Implementing Risk Management Model in Medium-sized Organization

Abstract

This thesis was commissioned because the Risk Management Model was not in use in the organization IT department. It was found that what this requires from the organization is a critical entity and that it needs to be investigated. The problem that was solved is dealing with risks in the IT department to avoid bigger problems in the future and to keep critical assets secure. The scope of the work was limited to the operational risks of the IT department and what is needed to get the Risk Management up and running in the organization. This was solved by studying CISSP practices that are linked to the VAHTI Risk Management model, which is based on the ISO31000 Standard.
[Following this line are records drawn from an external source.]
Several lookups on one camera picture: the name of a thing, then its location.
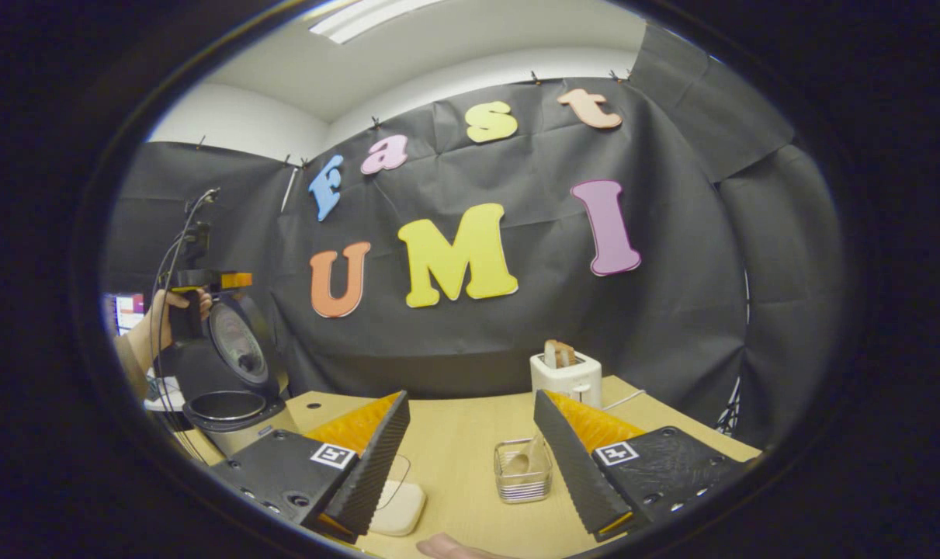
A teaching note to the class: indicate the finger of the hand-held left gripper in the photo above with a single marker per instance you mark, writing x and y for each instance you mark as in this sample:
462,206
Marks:
221,280

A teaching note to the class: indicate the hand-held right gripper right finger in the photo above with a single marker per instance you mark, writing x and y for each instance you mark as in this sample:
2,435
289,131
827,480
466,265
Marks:
570,466

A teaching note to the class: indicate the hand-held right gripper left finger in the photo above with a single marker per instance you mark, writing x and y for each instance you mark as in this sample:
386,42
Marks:
372,470

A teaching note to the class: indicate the clear rice container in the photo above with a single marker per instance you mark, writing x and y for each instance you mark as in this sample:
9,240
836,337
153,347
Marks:
400,508

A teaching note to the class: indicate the wooden spoon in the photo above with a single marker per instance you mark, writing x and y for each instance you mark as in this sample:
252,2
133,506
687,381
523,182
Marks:
520,464

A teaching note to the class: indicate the silver black rice cooker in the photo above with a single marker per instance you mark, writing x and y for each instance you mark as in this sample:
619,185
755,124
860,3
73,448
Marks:
241,341

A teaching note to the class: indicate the computer monitor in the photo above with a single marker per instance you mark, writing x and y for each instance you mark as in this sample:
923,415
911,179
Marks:
128,312

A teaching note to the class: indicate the white toaster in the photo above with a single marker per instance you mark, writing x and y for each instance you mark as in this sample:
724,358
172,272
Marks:
567,384

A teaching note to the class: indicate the toasted bread slice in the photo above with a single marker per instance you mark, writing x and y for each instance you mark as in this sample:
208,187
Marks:
551,355
567,355

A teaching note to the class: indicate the black backdrop cloth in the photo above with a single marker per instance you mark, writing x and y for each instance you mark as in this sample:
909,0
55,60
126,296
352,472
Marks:
671,310

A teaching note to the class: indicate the ceiling light panel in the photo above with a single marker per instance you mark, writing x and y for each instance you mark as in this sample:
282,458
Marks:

This thesis does not deal with legal or regulatory requirements. This study also excludes Supply Chain Risk Management, project Risk Management and many others such as Threat modeling, even though they also apply to the IT department. This thesis also does not take a stand on quantitative or qualitative Risk Management or the calculation of the monetary value of an asset. One had to draw a line somewhere about what one could include here. The clearest findings are the low level of maturity of the entire organization in Cybersecurity matters, and these issues need to be trained, communicated, and clearly justified. At the end of the day, Risk Management is not just a matter for the IT department, it is an organization-wide issue, although perspectives and risks are different in different departments of the organization. The identification of critical assets and the lack of several policies slows down the implementation of these issues.